It may not be who you think.
You might be surprised how many times that I speak to potential clients and they are not certain about the answers to the questions above. You may not know the answers to those questions for your own website. If that’s the case, you’re in pretty good company.
Let’s peel back the layers of the onion that is WordPress website ownership and control. We are going to take a look at it from a position of least to most control.
Who Controls Your WordPress Website?
Some people may think, “I have administrative control of my WordPress website so that’s all I need.” Not so fast. WordPress has a variety of user levels, from subscriber to administrator. A WordPress website can have multiple administrators. A WordPress administrator has what are called “super administrative” capabilities, which is to say that an administrator can change the account settings of any other user including another administrator. If you have a WordPress website you should strive to limit the number of administrators to only as many as you need.
Each administrator account is linked to an individual email address. Anyone with control over an administrator’s email address can prompt the website to change his or her own password. Once the administrator has gained access to the website they, with that super administrative power, can change anybody else’s password including another administrator’s.
If you are an administrator on your WordPress website and you want to remove another user’s administrative access, but still keep them as a user of the website, you cannot simply change their password. You need to first change their role on the website to something less than administrator, and then change their password. A website user who is not an administrator cannot change their own role to administrator.
You might ask yourself, “why not just delete the user?” That is certainly an option. We have come across situations, however, where the website owner did not necessarily want to immediately flag the fact that the user no longer had administrative controls, but simply wanted to remove those administrative controls from the individual.
Even if you alone have administrative control of the WordPress website, however, you still do not necessarily have full control over the website.
Who Controls the Website Host?
In a situation where you are attempting to prevent access to your website, perhaps from an individual with whom you have had a falling out, removing their administrative access from the WordPress website alone may not be sufficient.
Most website developers rightfully ask for access, and usually administrative access, to the website hosting account. The website host is where all the files and the database that together constitute the WordPress website reside. We almost always ask for such access. It is just a fact that to technically troubleshoot a problematic website one often needs access to the hosting environment.
The problem here is that a person with administrative access to the hosting account has more control over the WordPress website than an administrator of the WordPress website. At the hosting level, and without getting technical, it is possible to remove users from a WordPress website, even administrator users. If you do not know who has administrative access to your hosting account, you should find that out immediately. Anyone with administrative access has the capability to do great damage to your website, including by eliminating users from the website (including administrators), and even adding extraneous information to or defacing the site, or taking the entire website offline. (And if your email is hosted there, too, they can also muck that up completely.)

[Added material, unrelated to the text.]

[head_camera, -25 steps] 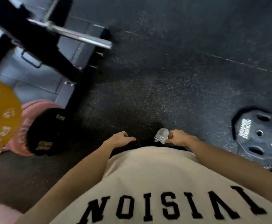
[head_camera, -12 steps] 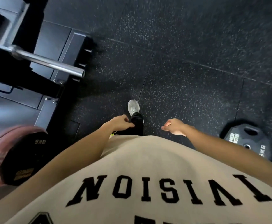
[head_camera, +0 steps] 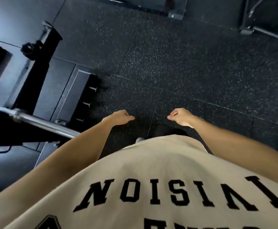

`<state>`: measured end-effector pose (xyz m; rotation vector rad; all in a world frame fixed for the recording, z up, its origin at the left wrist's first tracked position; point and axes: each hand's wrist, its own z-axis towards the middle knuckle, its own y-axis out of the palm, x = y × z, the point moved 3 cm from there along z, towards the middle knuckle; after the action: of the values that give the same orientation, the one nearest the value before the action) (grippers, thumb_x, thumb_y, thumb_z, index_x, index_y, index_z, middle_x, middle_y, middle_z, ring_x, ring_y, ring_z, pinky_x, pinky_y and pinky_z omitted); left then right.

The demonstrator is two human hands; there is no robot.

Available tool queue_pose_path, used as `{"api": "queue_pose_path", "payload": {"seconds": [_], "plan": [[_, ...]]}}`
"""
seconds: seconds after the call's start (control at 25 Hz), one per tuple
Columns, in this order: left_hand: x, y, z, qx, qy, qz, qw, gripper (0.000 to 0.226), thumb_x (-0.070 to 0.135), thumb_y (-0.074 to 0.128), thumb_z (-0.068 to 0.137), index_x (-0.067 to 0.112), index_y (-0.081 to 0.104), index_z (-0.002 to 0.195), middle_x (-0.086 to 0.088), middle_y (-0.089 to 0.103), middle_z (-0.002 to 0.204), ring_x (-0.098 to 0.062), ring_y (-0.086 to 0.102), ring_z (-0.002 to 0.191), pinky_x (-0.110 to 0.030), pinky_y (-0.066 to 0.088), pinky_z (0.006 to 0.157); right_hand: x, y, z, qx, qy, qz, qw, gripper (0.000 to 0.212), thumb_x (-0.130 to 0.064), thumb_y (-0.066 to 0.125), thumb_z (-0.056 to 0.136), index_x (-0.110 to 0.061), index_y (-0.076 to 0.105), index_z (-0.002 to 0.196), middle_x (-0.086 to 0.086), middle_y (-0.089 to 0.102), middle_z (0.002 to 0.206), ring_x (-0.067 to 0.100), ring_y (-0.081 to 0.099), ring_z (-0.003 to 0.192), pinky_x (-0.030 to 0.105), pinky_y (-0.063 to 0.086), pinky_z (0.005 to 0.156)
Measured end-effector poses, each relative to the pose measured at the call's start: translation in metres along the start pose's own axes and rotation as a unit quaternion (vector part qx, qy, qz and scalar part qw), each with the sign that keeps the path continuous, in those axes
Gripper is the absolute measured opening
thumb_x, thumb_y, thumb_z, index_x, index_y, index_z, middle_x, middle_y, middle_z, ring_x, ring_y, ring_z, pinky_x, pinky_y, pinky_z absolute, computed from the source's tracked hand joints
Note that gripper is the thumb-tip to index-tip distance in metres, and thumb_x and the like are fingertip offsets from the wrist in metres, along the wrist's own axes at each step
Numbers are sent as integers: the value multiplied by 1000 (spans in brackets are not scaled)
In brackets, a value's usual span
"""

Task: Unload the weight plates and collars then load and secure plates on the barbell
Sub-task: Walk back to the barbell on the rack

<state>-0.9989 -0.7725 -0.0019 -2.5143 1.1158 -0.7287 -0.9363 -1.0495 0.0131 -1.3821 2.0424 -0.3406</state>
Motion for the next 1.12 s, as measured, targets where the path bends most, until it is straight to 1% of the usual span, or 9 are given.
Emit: {"api": "queue_pose_path", "payload": {"seconds": [0.16,0.32,0.4,0.48,0.56,0.72,0.96,1.04,1.12], "plan": [[15,-56,63,-17,-29,0,999,62,59,56,91,17,51,137,-7,52,140,-28,51,125,-43,41,106,-49,-32,78,-19,-14,-30,999,38,-35,67,89,-13,63,120,8,64,124,25,59,113,31,43,92],[39,-119,127,-39,-61,13,997,65,59,56,91,14,52,137,-6,54,140,-29,52,126,-40,41,105,-101,-85,164,-90,-10,-94,991,37,-37,67,88,-14,65,118,7,65,123,23,60,111,30,45,93],[51,-165,156,-29,-69,-10,997,65,63,56,86,16,58,130,-6,59,133,-28,56,120,-38,45,101,-142,-130,206,-106,-23,-115,987,36,-36,66,89,-13,67,116,7,67,120,24,61,110,31,46,92],[61,-220,187,9,-83,-46,995,65,70,56,79,17,64,116,-6,66,124,-27,61,109,-35,48,94,-193,-178,249,-83,-48,-105,990,36,-36,66,89,-13,66,117,7,66,120,24,60,110,31,45,92],[71,-277,212,53,-92,-95,990,52,64,56,85,17,64,106,-10,67,119,-28,62,105,-33,48,88,-247,-224,290,-61,-75,-100,990,37,-37,65,90,-14,65,118,6,65,122,24,59,110,33,45,95],[87,-368,253,80,-108,-168,977,52,53,49,97,12,55,129,-8,59,127,-30,56,116,-37,46,98,-335,-273,362,-79,-106,-114,985,34,-39,62,91,-16,63,117,4,63,119,23,57,108,37,46,97],[61,-475,340,35,-129,-184,974,50,51,51,96,14,57,128,-3,61,128,-28,58,115,-39,46,101,-439,-298,468,-156,-79,-209,962,37,-36,61,93,-14,62,123,6,59,128,24,55,118,35,43,100],[51,-532,362,39,-133,-211,968,47,48,50,97,14,57,128,-3,60,129,-28,57,116,-39,46,102,-492,-317,508,-154,-69,-225,960,35,-38,63,92,-16,63,120,6,60,127,23,55,116,34,43,99],[41,-588,377,53,-137,-219,965,48,47,49,99,14,54,133,-6,57,136,-29,55,119,-39,45,103,-548,-338,543,-125,-77,-214,966,27,-39,66,89,-19,65,107,5,64,121,22,58,109,35,45,97]]}}
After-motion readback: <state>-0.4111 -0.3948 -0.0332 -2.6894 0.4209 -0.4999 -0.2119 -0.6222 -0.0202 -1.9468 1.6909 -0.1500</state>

If you have administrative access to your hosting account, you likely can add or remove other users at your discretion, with different levels of access. You can also change their passwords. Generally speaking, I advise my clients, if they have had a falling out with their web developer, to remove the former developer’s access from the hosting account, and to change every password associated with the hosting account.
Believe it or not, just because you have complete administrative control over the website and over the hosting account, you still don’t have full control over your website. There is still a more important level of control: domain control.
Who Controls the Domain?
Whoever controls the domain, let’s say it is example.com, has the keys to the kingdom (and here we thought we were going to stick with the onion metaphor). If you control the domain you control whether a website exists, whether email can be sent to addresses within that domain, and any other matter associated with that domain.
Many times people understandably confuse the domain with a website. But a person could conceivably set up only email for a domain and have no website for it, or simply own the domain to prevent other people from owning it. You might think of a domain as a piece of land and the website as nothing but a structure on it.
The ownership of a domain is established at the domain registrar. There are many domain registrars out there. At the domain registrar, a person registers the domain and sets up who the owner (registrant), technical, and administrative contacts are. Each can be different. You may get a notice every year or so to make sure that your domain registration information is correct. Those emails typically are not scams but are required to be sent to you by the registrar.
We have seen too many occasions where an unscrupulous website developer registers the domain for his or her own client, but in the developer’s own name rather than in the client’s name. If there is a falling-out between the developer and the client, guess who owns the domain? Correct. The developer.
Now, it is also not uncommon that a developer may ask for access to the domain registrar account. That is a legitimate request as there can be occasions where access is necessary for technical troubleshooting or where changes relating to your online presence need to happen and can happen only at the registrar level.
It is a good practice, especially if you have shared your domain registrar account information with another person, to change your password regularly. A developer may gripe that they cannot access the registrar on occasion, but that’s okay. They can explain to you why they need access and you can choose whether or not to give them the new password (but never email it and never use the same password across multiple accounts!)
So Do You Control your Online Presence?
A bit scary, right? After reading this and thinking about it, do you know who controls your online presence? Make sure to put on your task list to identify precisely who has access, and what kind of access, to your WordPress website, your hosting account, and very importantly, your domain registrar account. If you want to do some research on your own about your own domain, we highly recommend the “super tool” from mxtoolbox.com.